Cyberattacks don’t stop in the summer and, in fact, they increase significantly during this season. Cyberattacks grow by around 30%, with the most frequent being phishing, CEO fraud, identity theft and ransomware. Cybercriminals take advantage of the fact that many companies and employees are on vacation to attack security breaches.
During the holidays, security measures tend to be relaxed, user attention spans decrease and online activity increases, creating an environment ripe for attacks. Phishing incidents, in particular, increase by 20-30%. In addition, criminals launch travel-related scams, such as fake offers for airline tickets, tours and hotels, taking advantage of those looking for attractive deals.
“During the summer, many companies operate with reduced staff and employees are more relaxed, which creates a perfect environment for phishing attacks,” says Victor Ronco, CEO of Zerod, adding that “attackers use more sophisticated and personalized tactics, targeting specific individuals within organizations, increasing the likelihood of success of their malicious attempts.”
10 tips to avoid cyber attacks
At a time when cybersecurity has become a strategic priority for companies, Zerod offers 10 tips to protect organizations against the growing number of cyber threats:
- Implement Multi-Factor Authentication (MFA): Multi-factor authentication adds an extra layer of security by requiring more than one form of verification before granting access to accounts or systems. The company should ensure that all employees use MFA to access critical resources, or even email.
- Update and patch systems and software: Before the holidays, check that all systems and applications are up to date with the latest security patches. Frequent updates fix vulnerabilities that cybercriminals could exploit.
Zerod provides 10 tips to ensure cybersecurity in companies after closing for vacation
- Perform backups: Before you hang up the closed for vacation sign, it is important to back up all important data and store it in secure, offline locations to protect against ransomware attacks.
- Raise awareness among employees about phishing: Phishing remains one of the most common threats and is only solvable with ongoing employee training on how to identify suspicious emails or text messages and avoid unknown links or attachments.
- Perform penetration testing: It is necessary to ensure that digital assets, from websites to company mobile applications, do not have any critical vulnerabilities that attackers can exploit. To do this, the best approach is to use external white hacking to detect and mitigate these potential risks in time.
- Set up alerts and continuous monitoring: Businesses should employ monitoring tools to detect unusual activity and threats in real time. Setting up alerts so that IT staff are immediately notified of any suspicious behavior is a lifesaver.
- Restrict access: Specialists should limit access to sensitive data and only authorized personnel can access critical information. In addition, consideration should be given to implementing ‘least privilege’ policies to restrict access to only what is necessary.
- Use secure networks: The use of public Wi-Fi networks to access business resources is discouraged. If remote work is required, the company should ensure that virtual private networks (VPNs) are used to keep connections secure.
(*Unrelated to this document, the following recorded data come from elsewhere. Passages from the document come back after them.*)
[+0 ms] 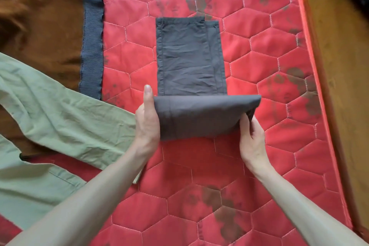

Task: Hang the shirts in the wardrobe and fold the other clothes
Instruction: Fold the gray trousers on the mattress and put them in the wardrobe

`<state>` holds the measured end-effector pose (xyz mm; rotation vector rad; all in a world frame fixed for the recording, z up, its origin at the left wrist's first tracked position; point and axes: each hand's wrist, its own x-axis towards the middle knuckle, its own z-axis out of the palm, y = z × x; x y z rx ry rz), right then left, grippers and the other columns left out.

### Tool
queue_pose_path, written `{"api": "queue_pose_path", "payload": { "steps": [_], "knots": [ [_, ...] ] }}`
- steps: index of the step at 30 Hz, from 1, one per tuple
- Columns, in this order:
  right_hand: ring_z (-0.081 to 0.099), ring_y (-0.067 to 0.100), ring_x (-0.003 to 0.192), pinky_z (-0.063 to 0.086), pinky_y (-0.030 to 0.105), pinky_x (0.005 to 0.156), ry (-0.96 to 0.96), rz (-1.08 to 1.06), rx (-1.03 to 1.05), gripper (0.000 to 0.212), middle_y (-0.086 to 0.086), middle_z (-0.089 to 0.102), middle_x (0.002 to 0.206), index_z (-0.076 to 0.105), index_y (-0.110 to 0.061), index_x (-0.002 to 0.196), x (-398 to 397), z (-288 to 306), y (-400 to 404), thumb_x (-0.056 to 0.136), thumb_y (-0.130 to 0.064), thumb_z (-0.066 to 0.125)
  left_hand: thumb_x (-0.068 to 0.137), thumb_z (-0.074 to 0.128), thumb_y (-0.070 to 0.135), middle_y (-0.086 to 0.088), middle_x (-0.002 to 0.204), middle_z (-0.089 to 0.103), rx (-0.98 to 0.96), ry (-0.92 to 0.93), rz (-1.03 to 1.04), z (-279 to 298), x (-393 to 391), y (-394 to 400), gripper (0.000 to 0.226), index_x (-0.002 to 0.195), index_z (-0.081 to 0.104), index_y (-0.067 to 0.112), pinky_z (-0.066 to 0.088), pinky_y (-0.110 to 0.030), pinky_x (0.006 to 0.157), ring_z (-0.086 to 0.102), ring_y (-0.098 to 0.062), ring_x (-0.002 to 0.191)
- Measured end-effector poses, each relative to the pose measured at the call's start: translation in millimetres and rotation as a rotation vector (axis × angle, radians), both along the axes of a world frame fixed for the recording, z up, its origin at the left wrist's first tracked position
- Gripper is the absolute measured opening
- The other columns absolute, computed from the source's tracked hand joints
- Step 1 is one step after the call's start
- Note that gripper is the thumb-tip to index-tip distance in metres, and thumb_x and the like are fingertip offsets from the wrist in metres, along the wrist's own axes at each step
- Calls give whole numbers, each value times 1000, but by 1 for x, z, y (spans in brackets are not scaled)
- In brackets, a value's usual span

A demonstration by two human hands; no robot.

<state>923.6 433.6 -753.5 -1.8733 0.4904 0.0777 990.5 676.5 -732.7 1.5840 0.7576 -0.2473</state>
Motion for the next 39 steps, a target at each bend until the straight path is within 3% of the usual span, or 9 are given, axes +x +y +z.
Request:
{"api": "queue_pose_path", "payload": {
  "steps": [3,7,12,17,21,24,27,35,39],
  "knots": [
    [56,-17,97,42,13,87,29,-120,-19,25,-36,69,99,65,-40,104,16,-6,13,112,-39,41,76,39,96,6,118,74,-66,7,35,-9,19,4,89,105,75,19,48,-41,108,67,-13,114],
    [61,16,97,34,27,78,82,-200,-197,25,-18,66,99,58,-21,121,27,-15,23,112,-35,39,103,58,40,11,106,71,74,-145,-203,-10,20,0,27,115,63,15,46,-20,88,63,5,94],
    [55,25,116,35,21,94,-23,-109,-382,46,9,62,124,54,-7,139,24,-31,23,108,-34,33,101,62,41,21,106,70,234,-111,-343,-22,26,6,27,124,56,28,51,-28,97,65,8,99],
    [46,26,133,26,22,116,-106,-124,-523,51,17,53,139,46,-3,151,34,-29,17,107,-27,34,104,48,50,-5,114,70,532,-20,-320,-28,28,-9,42,136,43,22,46,-42,87,64,-34,110],
    [35,28,152,26,37,125,-293,189,-783,52,15,40,161,39,-2,156,50,-20,23,108,-22,40,104,46,39,-15,142,47,932,-242,-351,-24,15,-15,51,147,43,10,35,-46,107,46,-36,128],
    [22,23,158,23,46,127,-313,439,-914,56,6,31,168,36,-11,160,56,-26,32,109,-34,42,105,47,33,-13,160,37,1035,-491,-698,-32,7,-14,55,154,41,10,27,-50,123,33,-33,150],
    [14,21,160,17,46,128,-234,442,-897,62,2,26,170,33,-15,162,59,-38,30,108,-45,39,107,37,42,-11,171,22,1121,-503,-1000,-48,4,-7,62,162,30,16,21,-52,126,17,-29,159],
    [10,25,161,14,43,129,-220,484,-698,70,2,25,171,32,-14,162,67,-47,11,102,-46,50,103,32,57,-10,174,2,1142,-410,-1083,-64,11,0,72,166,15,26,13,-52,129,-2,-31,160],
    [8,25,161,16,46,129,-232,678,-736,62,3,21,172,31,-16,162,71,-40,-15,107,-43,40,103,34,36,-14,173,8,1098,-484,-1144,-54,14,12,66,165,21,19,16,-52,128,3,-34,160]
  ]
}}
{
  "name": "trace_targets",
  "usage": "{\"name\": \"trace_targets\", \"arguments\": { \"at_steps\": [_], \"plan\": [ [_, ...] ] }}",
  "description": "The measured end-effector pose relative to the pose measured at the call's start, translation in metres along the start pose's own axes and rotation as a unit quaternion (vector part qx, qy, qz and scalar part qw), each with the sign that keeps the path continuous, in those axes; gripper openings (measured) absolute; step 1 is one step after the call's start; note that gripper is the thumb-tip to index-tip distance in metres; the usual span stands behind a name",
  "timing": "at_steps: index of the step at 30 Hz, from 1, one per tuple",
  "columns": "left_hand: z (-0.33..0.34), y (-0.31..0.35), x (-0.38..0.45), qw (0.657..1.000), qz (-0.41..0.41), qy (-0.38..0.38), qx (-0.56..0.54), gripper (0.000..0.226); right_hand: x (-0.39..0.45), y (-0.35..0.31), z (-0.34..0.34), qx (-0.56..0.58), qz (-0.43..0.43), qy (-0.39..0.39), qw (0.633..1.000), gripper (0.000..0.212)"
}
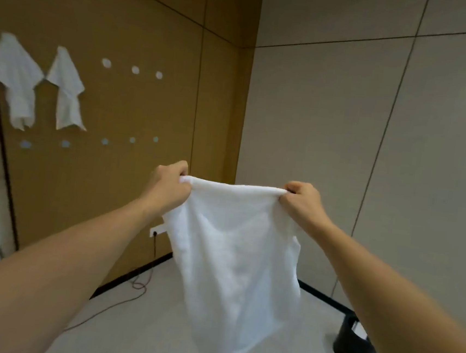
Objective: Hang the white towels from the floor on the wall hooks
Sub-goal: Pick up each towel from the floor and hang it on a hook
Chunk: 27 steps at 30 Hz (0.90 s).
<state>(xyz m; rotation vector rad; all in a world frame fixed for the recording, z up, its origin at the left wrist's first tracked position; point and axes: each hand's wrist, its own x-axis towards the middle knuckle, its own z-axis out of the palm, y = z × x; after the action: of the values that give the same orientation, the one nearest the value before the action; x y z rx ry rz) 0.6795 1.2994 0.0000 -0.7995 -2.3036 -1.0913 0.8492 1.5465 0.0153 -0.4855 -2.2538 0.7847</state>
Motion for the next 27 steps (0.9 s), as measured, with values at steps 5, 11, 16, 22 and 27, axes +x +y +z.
{"name": "trace_targets", "arguments": {
  "at_steps": [5,11,16,22,27],
  "plan": [
    [-0.009,-0.063,0.064,0.998,-0.017,-0.011,0.053,0.031,0.095,-0.015,0.089,0.113,-0.028,-0.093,0.989,0.022],
    [-0.02,-0.109,0.158,0.984,-0.065,0.015,0.168,0.026,0.211,-0.05,0.172,0.185,-0.113,-0.172,0.961,0.017],
    [-0.031,-0.151,0.213,0.968,-0.085,0.061,0.228,0.02,0.288,-0.077,0.232,0.191,-0.196,-0.231,0.933,0.037],
    [-0.04,-0.215,0.279,0.938,-0.075,0.056,0.333,0.013,0.356,-0.11,0.304,0.221,-0.256,-0.254,0.906,0.022],
    [-0.048,-0.278,0.344,0.924,-0.049,0.045,0.378,0.011,0.418,-0.145,0.377,0.195,-0.26,-0.206,0.923,0.022]
  ]
}}
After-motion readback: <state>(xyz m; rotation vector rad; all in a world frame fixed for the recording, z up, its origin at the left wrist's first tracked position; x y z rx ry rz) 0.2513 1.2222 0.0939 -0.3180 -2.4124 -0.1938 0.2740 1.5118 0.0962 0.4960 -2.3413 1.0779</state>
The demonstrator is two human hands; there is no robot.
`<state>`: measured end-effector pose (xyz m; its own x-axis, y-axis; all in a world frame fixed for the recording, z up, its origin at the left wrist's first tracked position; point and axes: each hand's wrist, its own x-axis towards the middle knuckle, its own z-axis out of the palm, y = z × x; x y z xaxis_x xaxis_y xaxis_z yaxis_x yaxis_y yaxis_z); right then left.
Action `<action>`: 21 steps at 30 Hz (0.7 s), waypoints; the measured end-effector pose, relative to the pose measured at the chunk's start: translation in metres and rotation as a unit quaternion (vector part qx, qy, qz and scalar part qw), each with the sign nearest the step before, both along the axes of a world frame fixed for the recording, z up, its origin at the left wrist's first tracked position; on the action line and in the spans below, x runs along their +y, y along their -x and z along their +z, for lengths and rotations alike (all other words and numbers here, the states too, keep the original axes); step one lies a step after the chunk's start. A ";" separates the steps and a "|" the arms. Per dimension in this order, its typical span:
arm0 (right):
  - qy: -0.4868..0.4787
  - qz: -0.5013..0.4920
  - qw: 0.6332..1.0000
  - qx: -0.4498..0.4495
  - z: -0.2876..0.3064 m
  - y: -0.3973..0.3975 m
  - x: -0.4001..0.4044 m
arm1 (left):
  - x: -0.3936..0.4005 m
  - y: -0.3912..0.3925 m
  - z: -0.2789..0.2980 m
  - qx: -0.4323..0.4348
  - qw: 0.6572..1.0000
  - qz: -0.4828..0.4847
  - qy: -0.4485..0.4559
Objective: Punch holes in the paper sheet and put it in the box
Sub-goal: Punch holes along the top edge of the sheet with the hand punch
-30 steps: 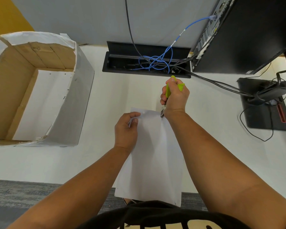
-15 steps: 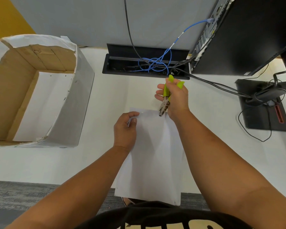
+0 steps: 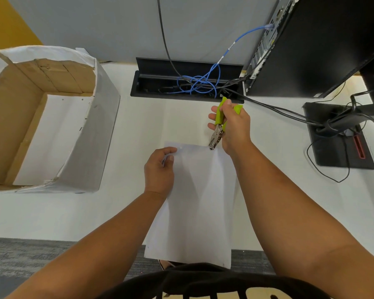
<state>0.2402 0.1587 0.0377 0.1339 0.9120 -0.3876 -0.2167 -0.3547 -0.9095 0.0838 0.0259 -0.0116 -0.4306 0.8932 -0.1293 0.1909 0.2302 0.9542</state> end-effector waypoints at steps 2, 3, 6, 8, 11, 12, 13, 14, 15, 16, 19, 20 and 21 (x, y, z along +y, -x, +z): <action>0.000 -0.005 1.000 0.005 0.000 -0.003 0.000 | -0.001 0.002 -0.001 -0.004 1.000 0.007 0.003; 0.000 -0.002 1.000 0.008 -0.001 -0.003 -0.001 | -0.001 0.002 -0.001 -0.003 1.000 0.009 0.006; -0.002 0.008 1.000 0.012 -0.001 0.000 -0.003 | 0.000 0.001 -0.001 -0.004 1.000 0.005 0.010; -0.005 0.012 1.000 0.013 0.000 0.002 -0.004 | 0.001 0.000 0.000 -0.006 1.000 0.004 0.008; -0.014 0.022 0.999 0.020 0.001 0.004 -0.005 | 0.001 0.000 0.000 -0.001 1.000 0.003 0.004; -0.016 0.025 0.999 0.020 0.001 0.004 -0.005 | 0.001 -0.001 -0.001 0.002 1.000 0.002 0.004; -0.017 0.027 0.999 0.020 0.001 0.005 -0.006 | 0.001 -0.001 -0.001 0.005 1.000 -0.001 0.002; -0.019 0.028 0.999 0.019 0.002 0.005 -0.006 | 0.000 -0.001 -0.001 0.010 1.000 -0.004 0.000; -0.020 0.029 0.999 0.019 0.003 0.005 -0.006 | 0.000 -0.002 -0.001 0.015 1.000 -0.006 0.000; -0.022 0.029 0.999 0.020 0.003 0.004 -0.005 | 0.000 -0.002 -0.001 0.021 1.000 -0.007 0.000; -0.021 0.033 0.999 0.025 0.005 0.002 -0.004 | 0.000 -0.001 -0.001 0.039 0.999 -0.011 -0.006; -0.021 0.038 0.999 0.026 0.005 0.001 -0.005 | 0.000 -0.001 -0.001 0.043 0.999 -0.014 -0.011; -0.020 0.045 0.998 0.024 0.005 0.002 -0.005 | -0.001 0.000 0.000 0.046 0.999 -0.017 -0.016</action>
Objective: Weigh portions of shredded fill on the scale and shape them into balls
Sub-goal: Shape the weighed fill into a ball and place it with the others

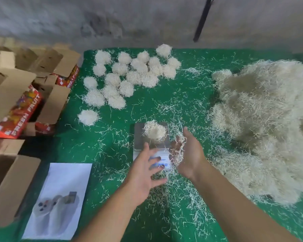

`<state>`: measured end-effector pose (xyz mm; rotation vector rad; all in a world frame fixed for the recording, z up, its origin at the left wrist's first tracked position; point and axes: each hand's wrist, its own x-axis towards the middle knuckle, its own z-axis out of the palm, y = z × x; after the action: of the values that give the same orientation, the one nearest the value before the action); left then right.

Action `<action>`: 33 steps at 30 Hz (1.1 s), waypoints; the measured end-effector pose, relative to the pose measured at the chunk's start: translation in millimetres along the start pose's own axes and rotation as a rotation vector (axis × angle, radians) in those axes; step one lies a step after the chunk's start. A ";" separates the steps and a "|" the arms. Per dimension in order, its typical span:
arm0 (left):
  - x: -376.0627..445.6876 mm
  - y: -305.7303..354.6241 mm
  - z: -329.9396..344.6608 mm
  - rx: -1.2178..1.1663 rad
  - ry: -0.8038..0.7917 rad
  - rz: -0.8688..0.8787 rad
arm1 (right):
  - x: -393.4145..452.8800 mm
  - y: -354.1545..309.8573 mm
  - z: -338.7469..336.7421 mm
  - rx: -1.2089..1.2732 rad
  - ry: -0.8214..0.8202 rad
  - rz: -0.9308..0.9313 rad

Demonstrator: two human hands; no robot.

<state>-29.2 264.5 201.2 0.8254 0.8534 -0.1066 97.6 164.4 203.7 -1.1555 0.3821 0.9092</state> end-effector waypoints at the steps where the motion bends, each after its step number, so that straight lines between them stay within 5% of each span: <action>1: 9.1 0.3 -6.3 -0.199 -0.119 -0.177 | 4.1 4.4 7.1 -0.078 0.012 0.004; 4: 25.8 8.5 -14.2 -0.419 -0.350 -0.316 | 14.7 21.9 23.2 -0.578 0.068 -0.173; 8: 46.1 33.7 -11.8 -0.216 -0.226 -0.201 | 31.6 41.9 22.6 -1.300 -0.044 -0.583; 10: 61.9 46.4 -14.5 -0.090 -0.150 -0.144 | 45.0 39.9 23.1 -1.433 -0.045 -0.662; 14: 90.5 68.2 -20.5 0.187 0.070 -0.022 | 71.7 22.6 23.0 -1.356 -0.036 -0.673; 17: 113.5 81.2 -22.3 0.392 0.217 0.233 | 92.8 5.4 18.6 -1.280 -0.034 -0.657; 22: 161.8 95.4 -28.0 0.898 0.280 0.591 | 138.1 -16.6 14.4 -1.139 0.006 -0.639; 28: 218.1 90.8 -35.5 1.133 0.196 0.686 | 180.0 -15.9 1.5 -1.033 0.059 -0.472; 33: 242.9 79.3 -44.9 1.245 0.287 0.507 | 197.2 -7.3 0.3 -1.128 0.065 -0.326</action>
<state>137.2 405.9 61.1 2.2441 0.7694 -0.0635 221.6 246.0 73.6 -2.1956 -0.3407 0.7840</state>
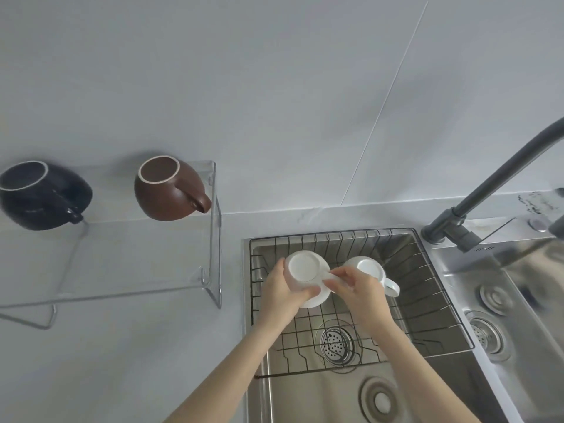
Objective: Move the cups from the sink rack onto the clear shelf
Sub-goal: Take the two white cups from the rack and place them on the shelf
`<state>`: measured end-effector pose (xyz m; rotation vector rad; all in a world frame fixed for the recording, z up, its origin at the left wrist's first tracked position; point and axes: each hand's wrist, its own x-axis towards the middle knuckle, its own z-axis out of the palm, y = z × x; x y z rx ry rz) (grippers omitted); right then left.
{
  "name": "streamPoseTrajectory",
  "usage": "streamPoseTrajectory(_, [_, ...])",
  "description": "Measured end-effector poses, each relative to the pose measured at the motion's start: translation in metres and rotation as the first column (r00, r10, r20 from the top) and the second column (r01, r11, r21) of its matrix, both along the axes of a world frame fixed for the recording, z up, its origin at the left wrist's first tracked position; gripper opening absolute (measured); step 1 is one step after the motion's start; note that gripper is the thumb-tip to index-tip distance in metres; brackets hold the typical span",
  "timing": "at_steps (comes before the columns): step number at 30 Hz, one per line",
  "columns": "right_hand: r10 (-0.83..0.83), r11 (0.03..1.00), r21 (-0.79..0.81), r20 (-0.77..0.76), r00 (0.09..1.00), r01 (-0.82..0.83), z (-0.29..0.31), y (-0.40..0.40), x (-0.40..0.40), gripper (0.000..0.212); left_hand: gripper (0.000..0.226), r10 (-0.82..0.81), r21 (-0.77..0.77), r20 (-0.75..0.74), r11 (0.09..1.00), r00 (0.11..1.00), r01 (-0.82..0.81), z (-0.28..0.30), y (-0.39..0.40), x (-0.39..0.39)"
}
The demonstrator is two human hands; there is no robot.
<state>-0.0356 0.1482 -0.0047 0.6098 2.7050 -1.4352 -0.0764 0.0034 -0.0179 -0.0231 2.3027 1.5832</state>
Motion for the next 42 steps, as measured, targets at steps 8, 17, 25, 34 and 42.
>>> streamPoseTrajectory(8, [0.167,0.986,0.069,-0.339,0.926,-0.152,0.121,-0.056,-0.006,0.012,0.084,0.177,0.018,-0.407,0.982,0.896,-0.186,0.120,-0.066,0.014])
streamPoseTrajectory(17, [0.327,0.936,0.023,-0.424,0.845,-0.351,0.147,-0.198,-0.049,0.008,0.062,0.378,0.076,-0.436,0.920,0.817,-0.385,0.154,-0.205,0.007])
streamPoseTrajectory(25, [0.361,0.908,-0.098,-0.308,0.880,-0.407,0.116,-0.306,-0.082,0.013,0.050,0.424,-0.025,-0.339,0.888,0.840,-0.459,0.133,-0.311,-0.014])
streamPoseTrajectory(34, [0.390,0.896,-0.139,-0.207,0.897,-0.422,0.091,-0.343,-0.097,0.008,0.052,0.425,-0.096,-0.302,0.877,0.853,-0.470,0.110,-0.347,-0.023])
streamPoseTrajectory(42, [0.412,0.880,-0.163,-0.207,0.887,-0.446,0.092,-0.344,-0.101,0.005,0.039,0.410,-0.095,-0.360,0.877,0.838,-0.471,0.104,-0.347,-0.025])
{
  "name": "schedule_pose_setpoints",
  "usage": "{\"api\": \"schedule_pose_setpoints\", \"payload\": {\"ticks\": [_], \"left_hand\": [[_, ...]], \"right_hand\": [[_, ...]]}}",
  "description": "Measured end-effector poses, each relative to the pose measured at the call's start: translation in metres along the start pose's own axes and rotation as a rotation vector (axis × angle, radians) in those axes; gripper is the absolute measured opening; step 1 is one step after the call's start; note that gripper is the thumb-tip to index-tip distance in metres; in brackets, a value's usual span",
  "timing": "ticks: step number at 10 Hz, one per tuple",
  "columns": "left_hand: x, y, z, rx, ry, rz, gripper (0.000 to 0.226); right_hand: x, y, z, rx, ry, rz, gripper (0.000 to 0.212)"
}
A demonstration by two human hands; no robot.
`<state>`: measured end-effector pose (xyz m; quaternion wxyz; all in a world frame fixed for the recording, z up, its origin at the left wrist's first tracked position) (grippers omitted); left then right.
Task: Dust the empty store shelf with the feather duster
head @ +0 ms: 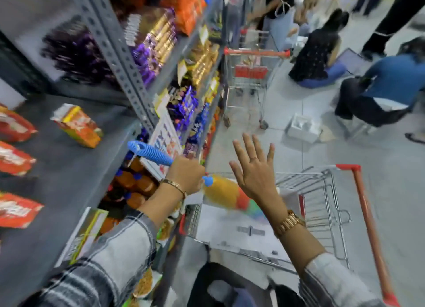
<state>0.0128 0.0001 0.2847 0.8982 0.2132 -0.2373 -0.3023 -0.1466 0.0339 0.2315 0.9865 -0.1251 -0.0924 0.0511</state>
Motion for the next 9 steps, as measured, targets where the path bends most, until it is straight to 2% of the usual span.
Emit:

- Control mobile devices: Mobile devices can be a gateway for attacks. Every company should implement security policies for mobile devices, including encryption, strong passwords, and the ability to remotely wipe data in case of loss or theft.
- Strengthen password policies: IT professionals should insist on the use of strong and unique passwords for all accounts. In addition, the use of password managers is advisable to help employees maintain secure passwords without difficulty.